Ein knapp achtzigjähriger Mann weilt wieder einmal in der alten Heimat in Nordschweden und erinnert sich an wichtige Erlebnisse an diesem Ort wie auch anderswo, reflektiert, meditiert über das Erinnerte, sucht Klarheit zu schaffen über seine hier erfahrenen Prägungen, über ungelöste Familiengeheimnisse und persönliche Lebensrätsel, Einsichten zu erlangen, Zusammenhänge herzustellen. Die dritte Person dient dabei der für die angestrebten Klärungen nötigen Distanz, und besser, als es die erste Person könnte, veranschaulicht sie in der raschen Abfolge aus unterschiedlichen Perspektiven und biografischen Abschnitten, wie sie in dem Roman erscheint, ihre stetige Wandlung; sich ändernde Namen wie Enquist, E, er, der Schriftsteller, der Junge etc unterstreichen, dass sie genaugenommen nie dieselbe ist.
Die Struktur des Romans bilden neun Gleichnisse, zu interpretierende und eventuell mit Eigenem (auch des Lesers, versteht sich) zu vergleichende Themen, Personen, Vorfälle, denen in Es Leben eine bedeutende Rolle zukam. Gleichnisse deshalb, weil die Gleichnisse der Bibel die einzige Art von Literatur war, die seine Mutter, Volksschullehrerin und wie fast alle im Dorf strenge Anhängerin der Erweckungsbewegung, uneingeschränkt guthieß, neun an der Zahl, da ebensoviele Seiten aus dem Notizbuch des sehr jung verstorbenen Vaters fehlten, welches im übrigen auch zahlreiche Liebesgedichte enthielt und von der Mutter, als sie es nach dem Tod ihres Mannes vorgefunden hatte, erst ins Feuer geworfen, dann aber (in Reue?) diesem doch wieder entrissen worden war.
Ein
Liebesroman, wie es der Untertitel besagt, ist das Buch auf zweierlei
Art. Zum einen berichtet E darin zum ersten Mal von der Frau, der er
seinen ersten Geschlechtsverkehr zu verdanken hat (worüber
Stillschweigen zu bewahren er eigentlich versprochen hatte), was im
Lauf der Zeit zwischen den beiden gesprochen worden ist und sich
zugetragen hat, zum anderen geht es in dem Roman ganz allgemein in
erheblichem Ausmaß um Lust, Sexualität und den
Umgang mit ihnen.
Der Leser wird dabei Zeuge einer Gesellschaft, deren rigide Sexualmoral
gefährliche Spannungen hervorruft und für allerhand
regionaltypische Unnatürlichkeiten, Perversionen,
Märtyrer und Opfer veramtwortlich ist. An gleichnistauglichen
Vorbildern, wofür bereits der junge E einen Sinn besitzt, gibt
es hingegen nur sehr wenige, sodass der Heranwachsenden sich in diesen
Dingen großteils von biblischen Texten nähren muss.

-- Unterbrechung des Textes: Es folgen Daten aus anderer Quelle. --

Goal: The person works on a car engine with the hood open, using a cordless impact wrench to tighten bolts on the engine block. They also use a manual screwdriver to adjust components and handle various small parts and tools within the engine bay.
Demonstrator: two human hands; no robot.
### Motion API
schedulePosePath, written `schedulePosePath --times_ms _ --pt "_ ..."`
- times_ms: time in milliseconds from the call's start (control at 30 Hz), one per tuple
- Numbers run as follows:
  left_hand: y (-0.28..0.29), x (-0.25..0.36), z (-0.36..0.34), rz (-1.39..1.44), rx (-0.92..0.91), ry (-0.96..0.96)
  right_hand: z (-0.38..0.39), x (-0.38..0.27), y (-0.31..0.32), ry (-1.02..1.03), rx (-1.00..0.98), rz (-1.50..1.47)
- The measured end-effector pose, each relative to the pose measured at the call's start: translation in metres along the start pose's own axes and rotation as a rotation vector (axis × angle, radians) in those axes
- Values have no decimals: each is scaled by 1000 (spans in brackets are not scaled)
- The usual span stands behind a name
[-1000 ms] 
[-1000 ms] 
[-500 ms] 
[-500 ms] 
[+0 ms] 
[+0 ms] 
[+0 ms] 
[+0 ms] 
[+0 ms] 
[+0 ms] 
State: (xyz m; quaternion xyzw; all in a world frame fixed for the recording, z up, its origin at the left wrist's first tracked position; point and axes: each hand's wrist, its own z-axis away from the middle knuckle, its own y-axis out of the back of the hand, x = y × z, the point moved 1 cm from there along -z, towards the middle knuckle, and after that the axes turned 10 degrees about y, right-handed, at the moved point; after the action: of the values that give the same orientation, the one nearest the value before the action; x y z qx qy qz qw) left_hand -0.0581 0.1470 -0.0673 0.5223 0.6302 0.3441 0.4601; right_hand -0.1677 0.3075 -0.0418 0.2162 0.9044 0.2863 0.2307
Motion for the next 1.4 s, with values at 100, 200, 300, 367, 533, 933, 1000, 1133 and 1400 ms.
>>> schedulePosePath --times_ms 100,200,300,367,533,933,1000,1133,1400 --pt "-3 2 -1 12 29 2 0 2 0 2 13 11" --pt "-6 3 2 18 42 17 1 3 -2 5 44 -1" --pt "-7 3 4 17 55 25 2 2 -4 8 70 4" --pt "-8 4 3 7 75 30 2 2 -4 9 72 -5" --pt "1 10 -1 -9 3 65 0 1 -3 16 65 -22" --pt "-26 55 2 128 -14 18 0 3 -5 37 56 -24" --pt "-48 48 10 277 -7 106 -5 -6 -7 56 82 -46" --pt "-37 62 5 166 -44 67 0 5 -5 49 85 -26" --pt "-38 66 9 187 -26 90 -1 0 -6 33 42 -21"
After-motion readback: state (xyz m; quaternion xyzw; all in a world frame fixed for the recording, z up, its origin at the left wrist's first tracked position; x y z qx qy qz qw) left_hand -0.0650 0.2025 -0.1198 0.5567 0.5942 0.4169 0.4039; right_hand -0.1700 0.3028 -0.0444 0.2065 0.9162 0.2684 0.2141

In der Pubertät beginnen seine Fantasien seltsame
Blüten zu treiben, doch die Erlösung kommt
früh und sie kommt mit der Gewalt eines archaischen
Initiationsritus: bei besagtem Liebesakt steigern sich durch die
besonderen Umstände (ein streng religiös erzogener
schüchterner Fünfzehnjähriger und eine
Einundfünfzigjährige aus Stockholm) die Spannungen
noch einmal gewaltig und entladen sich schließlich in einem
als religiös erlebten Höhepunkt: Sinn des Lebens,
eingetreten, durchgekommen, im innersten Raum (von diesem handelt
übrigens das zentrale Gleichnis des Romans) sind Worte, die
Enquist für dieses Gefühl, für diesen
Zustand verwendet.
Lieblingsworte wie diese (einige sogar in der Skelletmundart seiner
Herkunft), meist überdies kursiv geschrieben, tragen
weitgehend den Roman. Sie sind geladen mit des Schriftstellers
persönlicher Geschichte, mit Gefühl und Spekulation
und bilden in dem Prosageflecht aus Erlebnis, Erinnerung, Reflexion und
Kontemplation die Schaltzentralen für
erzähltechnische Verbindungen und alle möglichen
Assoziationen, im Text natürlich ausgesucht, geordnet und
kontrolliert und gern einmal mit einem "Genug davon" jäh
abgeschnitten.
Gemäß seiner eigenen Aussage fühlt sich
Enquist nur dann gänzlich angsfrei, wenn er schreibt. Dieser
Umstand und der in diesem Roman für ihn so essentielle Inhalt
bringen eine dem Wollen des Schriftstellers wie von selbst folgende
Sprache, souverän eingesetztes Instrument im Prozess der
Selbsterkundung, Interpretation und Bewertung mit sich.
Auch
wenn sich Enquist vom Glauben seiner Kindheit weit entfernt hat, und
abgesehen selbst von der christlichen Gleichsetzung von Gott und Liebe,
ist "Das Buch der Gleichnisse" auch ein sehr religiöses Buch.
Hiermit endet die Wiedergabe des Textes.